» Work instruction: The data below should be copied out exactly, with its pictures omitted.

------ Data for this task

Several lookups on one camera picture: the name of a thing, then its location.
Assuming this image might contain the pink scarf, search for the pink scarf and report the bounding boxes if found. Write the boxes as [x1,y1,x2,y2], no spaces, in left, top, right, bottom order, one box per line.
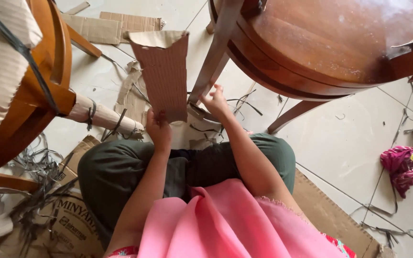
[136,178,347,258]

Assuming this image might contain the person's left hand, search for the person's left hand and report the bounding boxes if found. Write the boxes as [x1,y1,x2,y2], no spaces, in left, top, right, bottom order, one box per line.
[146,108,173,151]

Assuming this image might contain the round dark wooden table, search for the round dark wooden table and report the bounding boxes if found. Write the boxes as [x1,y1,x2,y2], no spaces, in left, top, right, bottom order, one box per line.
[188,0,413,134]

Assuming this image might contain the cardboard wrapping on chair leg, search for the cardboard wrapping on chair leg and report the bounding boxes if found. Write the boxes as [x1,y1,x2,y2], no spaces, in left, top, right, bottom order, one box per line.
[64,94,145,136]

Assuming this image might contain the light wooden chair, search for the light wooden chair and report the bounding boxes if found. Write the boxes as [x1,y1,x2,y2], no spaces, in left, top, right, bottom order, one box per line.
[0,0,103,194]

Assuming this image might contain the heap of black plastic straps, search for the heap of black plastic straps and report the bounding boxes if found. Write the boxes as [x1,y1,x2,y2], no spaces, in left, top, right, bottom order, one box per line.
[0,133,80,251]

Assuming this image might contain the torn brown corrugated cardboard piece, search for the torn brown corrugated cardboard piece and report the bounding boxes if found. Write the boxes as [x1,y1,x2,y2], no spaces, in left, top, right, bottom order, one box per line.
[127,30,190,123]

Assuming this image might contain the dark green trousers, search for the dark green trousers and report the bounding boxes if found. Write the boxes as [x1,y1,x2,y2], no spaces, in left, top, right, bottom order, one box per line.
[77,133,296,248]

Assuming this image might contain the flat cardboard sheets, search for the flat cardboard sheets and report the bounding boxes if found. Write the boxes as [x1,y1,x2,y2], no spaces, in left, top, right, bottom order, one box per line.
[61,2,166,46]

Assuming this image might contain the printed flattened cardboard carton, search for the printed flattened cardboard carton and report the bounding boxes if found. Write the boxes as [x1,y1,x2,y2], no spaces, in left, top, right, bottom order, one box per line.
[0,135,383,258]

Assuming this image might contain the long torn cardboard scrap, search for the long torn cardboard scrap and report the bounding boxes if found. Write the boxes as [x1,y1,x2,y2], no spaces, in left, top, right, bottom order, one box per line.
[115,61,150,125]

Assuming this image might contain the loose black straps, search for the loose black straps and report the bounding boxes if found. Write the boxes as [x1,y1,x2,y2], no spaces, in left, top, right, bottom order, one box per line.
[350,81,413,248]

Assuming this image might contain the black plastic strap on chair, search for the black plastic strap on chair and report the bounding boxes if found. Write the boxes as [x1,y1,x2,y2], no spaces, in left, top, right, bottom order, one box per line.
[0,0,61,114]

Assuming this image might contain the magenta patterned cloth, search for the magenta patterned cloth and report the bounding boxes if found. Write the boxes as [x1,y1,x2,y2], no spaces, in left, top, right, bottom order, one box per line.
[380,146,413,199]

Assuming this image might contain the person's right hand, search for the person's right hand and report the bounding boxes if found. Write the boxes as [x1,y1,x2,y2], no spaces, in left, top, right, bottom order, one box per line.
[199,84,232,123]

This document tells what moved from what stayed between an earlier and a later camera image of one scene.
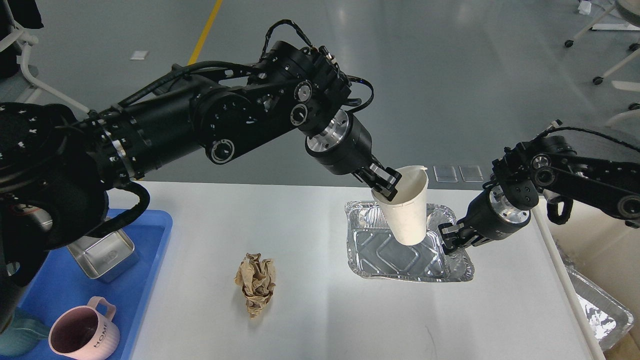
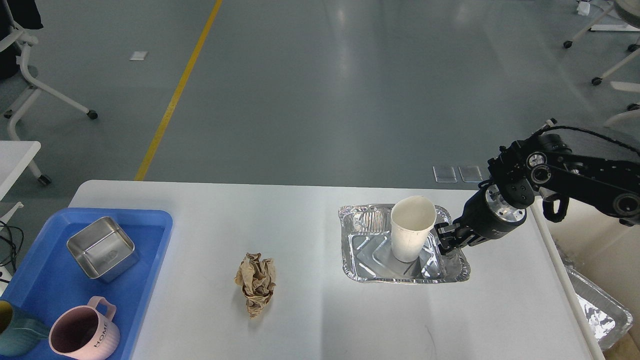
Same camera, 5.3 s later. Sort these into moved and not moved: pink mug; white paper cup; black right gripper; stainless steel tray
Moved: white paper cup
Not moved: black right gripper; pink mug; stainless steel tray
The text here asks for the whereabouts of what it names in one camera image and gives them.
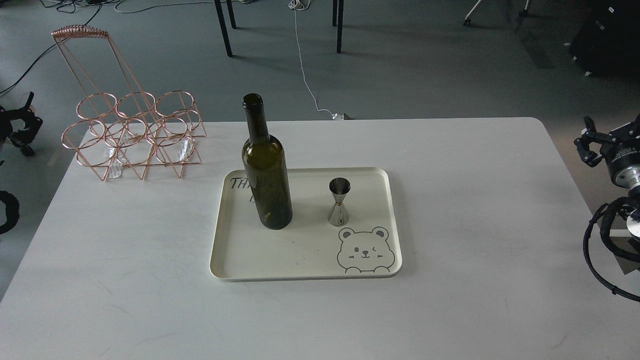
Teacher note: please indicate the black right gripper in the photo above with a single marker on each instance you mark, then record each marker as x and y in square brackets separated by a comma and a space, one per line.
[620, 154]

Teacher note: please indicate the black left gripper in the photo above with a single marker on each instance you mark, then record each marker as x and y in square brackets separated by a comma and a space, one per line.
[32, 124]

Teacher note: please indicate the dark green wine bottle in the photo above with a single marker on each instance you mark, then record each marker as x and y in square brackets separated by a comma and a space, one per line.
[264, 161]

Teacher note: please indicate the steel double jigger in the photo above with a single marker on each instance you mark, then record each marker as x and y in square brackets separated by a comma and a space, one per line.
[339, 188]

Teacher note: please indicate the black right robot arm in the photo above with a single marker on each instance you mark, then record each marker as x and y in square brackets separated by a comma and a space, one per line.
[628, 179]

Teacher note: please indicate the black caster wheel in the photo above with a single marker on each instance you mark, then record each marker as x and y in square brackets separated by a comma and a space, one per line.
[26, 151]

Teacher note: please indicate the black case on floor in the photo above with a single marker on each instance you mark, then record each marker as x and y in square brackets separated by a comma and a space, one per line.
[608, 43]

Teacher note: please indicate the white chair base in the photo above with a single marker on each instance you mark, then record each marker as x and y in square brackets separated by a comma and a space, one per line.
[500, 10]

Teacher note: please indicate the black table leg left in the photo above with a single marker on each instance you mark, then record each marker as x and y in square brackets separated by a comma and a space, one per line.
[223, 23]

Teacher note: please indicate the black table leg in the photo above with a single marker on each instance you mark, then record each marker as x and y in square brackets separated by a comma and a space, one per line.
[338, 8]
[223, 23]

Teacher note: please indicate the cream bear serving tray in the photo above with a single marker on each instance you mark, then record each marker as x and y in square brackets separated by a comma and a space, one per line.
[309, 247]

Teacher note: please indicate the black table leg right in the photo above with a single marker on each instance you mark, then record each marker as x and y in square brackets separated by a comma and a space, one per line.
[338, 8]

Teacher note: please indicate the rose gold wire bottle rack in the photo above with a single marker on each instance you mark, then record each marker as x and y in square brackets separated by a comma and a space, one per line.
[137, 130]

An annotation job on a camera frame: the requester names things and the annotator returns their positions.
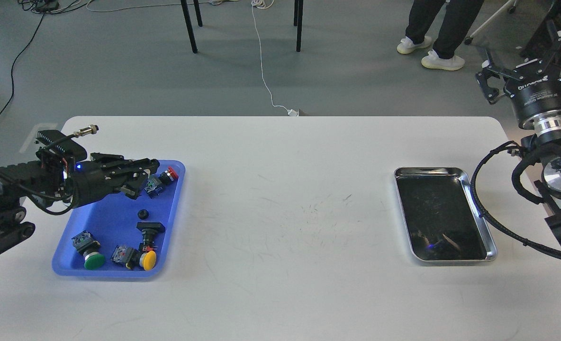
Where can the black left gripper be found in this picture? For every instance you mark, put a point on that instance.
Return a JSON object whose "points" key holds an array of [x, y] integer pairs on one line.
{"points": [[107, 174]]}

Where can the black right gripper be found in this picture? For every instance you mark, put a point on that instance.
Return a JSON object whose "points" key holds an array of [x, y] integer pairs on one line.
{"points": [[538, 94]]}

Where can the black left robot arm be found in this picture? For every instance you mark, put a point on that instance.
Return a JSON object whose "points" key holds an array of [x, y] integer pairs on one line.
{"points": [[64, 171]]}

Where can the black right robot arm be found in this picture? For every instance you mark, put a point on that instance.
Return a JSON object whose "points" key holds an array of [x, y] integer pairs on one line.
{"points": [[537, 177]]}

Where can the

------------

» Expected answer:
Several lookups on one camera picture: the name of a thing, then its location.
Assuming this image might contain the pink scarf, search for the pink scarf and report the bounding boxes if found. Write the boxes as [x1,y1,x2,y2], no spaces, in left, top, right, bottom order, one box per line.
[136,178,347,258]

Assuming this image might contain the person's left hand, search for the person's left hand and report the bounding boxes if found. Write the boxes as [x1,y1,x2,y2], no spaces, in left, top, right, bottom order, one box per line.
[146,108,173,151]

Assuming this image might contain the round dark wooden table, search for the round dark wooden table and report the bounding boxes if found. Write the boxes as [x1,y1,x2,y2], no spaces, in left, top, right, bottom order, one box per line.
[188,0,413,134]

Assuming this image might contain the cardboard wrapping on chair leg, search for the cardboard wrapping on chair leg and report the bounding boxes if found. Write the boxes as [x1,y1,x2,y2], no spaces, in left, top, right, bottom order, one box per line.
[64,94,145,136]

Assuming this image might contain the light wooden chair, search for the light wooden chair and report the bounding boxes if found. Write the boxes as [x1,y1,x2,y2], no spaces, in left, top, right, bottom order, one box per line.
[0,0,103,194]

Assuming this image might contain the heap of black plastic straps, search for the heap of black plastic straps and report the bounding boxes if found. Write the boxes as [x1,y1,x2,y2], no spaces, in left, top, right, bottom order, one box per line.
[0,133,80,251]

Assuming this image might contain the torn brown corrugated cardboard piece, search for the torn brown corrugated cardboard piece and report the bounding boxes if found. Write the boxes as [x1,y1,x2,y2], no spaces, in left, top, right, bottom order, one box per line.
[127,30,190,123]

Assuming this image might contain the dark green trousers, search for the dark green trousers and report the bounding boxes if found. Write the boxes as [x1,y1,x2,y2], no spaces, in left, top, right, bottom order, one box per line.
[77,133,296,248]

Assuming this image might contain the flat cardboard sheets, search for the flat cardboard sheets and report the bounding boxes if found. Write the boxes as [x1,y1,x2,y2], no spaces, in left, top, right, bottom order, one box per line.
[61,2,166,46]

Assuming this image might contain the printed flattened cardboard carton, search for the printed flattened cardboard carton and report the bounding boxes if found. Write the boxes as [x1,y1,x2,y2], no spaces, in left, top, right, bottom order, one box per line.
[0,135,383,258]

Assuming this image might contain the long torn cardboard scrap, search for the long torn cardboard scrap and report the bounding boxes if found. Write the boxes as [x1,y1,x2,y2], no spaces, in left, top, right, bottom order, one box per line.
[115,61,150,125]

Assuming this image might contain the loose black straps, search for the loose black straps and report the bounding boxes if found. Write the boxes as [x1,y1,x2,y2], no spaces, in left, top, right, bottom order, one box per line.
[350,81,413,248]

Assuming this image might contain the black plastic strap on chair, search for the black plastic strap on chair and report the bounding boxes if found. Write the boxes as [x1,y1,x2,y2], no spaces, in left, top, right, bottom order, one box per line.
[0,0,61,114]

Assuming this image might contain the magenta patterned cloth, search for the magenta patterned cloth and report the bounding boxes if found. Write the boxes as [x1,y1,x2,y2], no spaces, in left, top, right, bottom order, one box per line.
[380,146,413,199]

Assuming this image might contain the person's right hand, search for the person's right hand and report the bounding boxes if found. Write the boxes as [x1,y1,x2,y2], no spaces, in left, top, right, bottom order, one box per line.
[199,84,232,123]

This document tells what moved from what stayed between an earlier and a later camera image of one scene.
Same camera, 5.3 s later. Sort these into moved and not moved: pink mug; white paper cup; black right gripper; stainless steel tray
Moved: white paper cup
Not moved: black right gripper; pink mug; stainless steel tray
The text here asks for the whereabouts of what it names in one camera image and gives them.
Teacher note: please indicate the black right gripper in the photo above with a single marker on each instance you mark, then record each marker as x and y in square brackets separated by a comma and a space, one per line.
[620, 154]

Teacher note: please indicate the black left gripper in the photo above with a single marker on each instance you mark, then record each marker as x and y in square brackets separated by a comma and a space, one per line.
[32, 124]

Teacher note: please indicate the dark green wine bottle in the photo above with a single marker on each instance you mark, then record each marker as x and y in square brackets separated by a comma and a space, one per line.
[264, 161]

Teacher note: please indicate the steel double jigger in the photo above with a single marker on each instance you mark, then record each marker as x and y in square brackets separated by a comma and a space, one per line.
[339, 188]

Teacher note: please indicate the black right robot arm in the photo above with a single marker on each instance you mark, then record each marker as x and y in square brackets separated by a comma and a space, one per line.
[628, 179]

Teacher note: please indicate the black caster wheel in the photo above with a single marker on each instance you mark, then record each marker as x and y in square brackets separated by a comma and a space, one per line.
[26, 151]

Teacher note: please indicate the black case on floor in the photo above with a single marker on each instance you mark, then record each marker as x and y in square brackets separated by a comma and a space, one per line.
[608, 43]

Teacher note: please indicate the white chair base in the photo above with a single marker on each instance you mark, then record each marker as x and y in square brackets separated by a comma and a space, one per line.
[500, 10]

Teacher note: please indicate the black table leg left in the photo above with a single marker on each instance you mark, then record each marker as x and y in square brackets separated by a comma and a space, one per line.
[223, 23]

Teacher note: please indicate the black table leg in the photo above with a single marker on each instance you mark, then record each marker as x and y in square brackets separated by a comma and a space, one per line.
[338, 8]
[223, 23]

Teacher note: please indicate the cream bear serving tray in the photo above with a single marker on each instance you mark, then record each marker as x and y in square brackets separated by a comma and a space, one per line.
[309, 247]

Teacher note: please indicate the black table leg right in the photo above with a single marker on each instance you mark, then record each marker as x and y in square brackets separated by a comma and a space, one per line.
[338, 8]

Teacher note: please indicate the rose gold wire bottle rack in the photo above with a single marker on each instance you mark, then record each marker as x and y in square brackets separated by a comma and a space, one per line.
[137, 130]

An annotation job on a camera frame: the requester names things and the annotator returns their positions.
Where can the black left gripper be found in this picture? For every instance you mark, put a point on that instance.
Return a JSON object whose "points" key holds an array of [x, y] integer pairs on one line.
{"points": [[107, 174]]}

Where can the black right gripper be found in this picture? For every instance you mark, put a point on that instance.
Return a JSON object whose "points" key holds an array of [x, y] integer pairs on one line.
{"points": [[538, 94]]}

Where can the black left robot arm be found in this picture? For every instance you mark, put a point on that instance.
Return a JSON object whose "points" key holds an array of [x, y] integer pairs on one line.
{"points": [[64, 171]]}

Where can the black right robot arm be found in this picture? For every instance you mark, put a point on that instance.
Return a JSON object whose "points" key holds an array of [x, y] integer pairs on one line.
{"points": [[537, 177]]}

Where can the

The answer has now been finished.